_TRY IT:_ Task for the records below: repeat the line containing "Please help me find the black right gripper left" and every line after it, exactly and with nothing else, but leave out the pictures.

____

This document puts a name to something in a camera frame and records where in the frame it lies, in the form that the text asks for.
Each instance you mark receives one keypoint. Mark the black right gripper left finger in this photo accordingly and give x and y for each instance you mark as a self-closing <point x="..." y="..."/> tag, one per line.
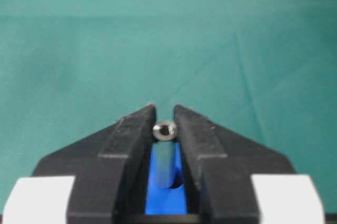
<point x="108" y="168"/>

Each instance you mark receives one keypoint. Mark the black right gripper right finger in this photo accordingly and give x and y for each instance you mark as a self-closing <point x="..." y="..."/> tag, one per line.
<point x="217" y="165"/>

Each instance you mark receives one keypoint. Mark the small silver metal shaft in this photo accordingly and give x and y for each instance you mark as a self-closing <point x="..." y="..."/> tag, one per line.
<point x="164" y="133"/>

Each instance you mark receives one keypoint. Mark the small blue plastic gear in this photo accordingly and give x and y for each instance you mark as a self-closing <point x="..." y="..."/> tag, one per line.
<point x="166" y="201"/>

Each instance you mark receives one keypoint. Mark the green cloth mat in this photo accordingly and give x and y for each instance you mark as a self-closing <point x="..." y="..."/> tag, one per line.
<point x="264" y="68"/>

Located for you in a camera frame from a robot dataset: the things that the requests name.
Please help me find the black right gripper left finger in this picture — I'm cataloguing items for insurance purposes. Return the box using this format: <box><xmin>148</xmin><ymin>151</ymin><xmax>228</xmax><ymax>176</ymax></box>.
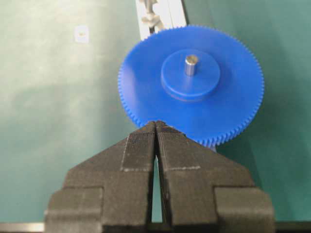
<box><xmin>44</xmin><ymin>122</ymin><xmax>156</xmax><ymax>233</ymax></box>

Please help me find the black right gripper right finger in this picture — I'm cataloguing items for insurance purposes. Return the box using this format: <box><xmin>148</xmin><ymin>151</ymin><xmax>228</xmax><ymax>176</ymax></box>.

____

_TASK RESPONSE:_
Please help me find the black right gripper left finger in this picture — I'm cataloguing items for insurance purposes. Return the box using this format: <box><xmin>148</xmin><ymin>151</ymin><xmax>228</xmax><ymax>176</ymax></box>.
<box><xmin>44</xmin><ymin>122</ymin><xmax>156</xmax><ymax>233</ymax></box>

Please help me find the black right gripper right finger in this picture — I'm cataloguing items for insurance purposes. Return the box using this format: <box><xmin>148</xmin><ymin>151</ymin><xmax>228</xmax><ymax>176</ymax></box>.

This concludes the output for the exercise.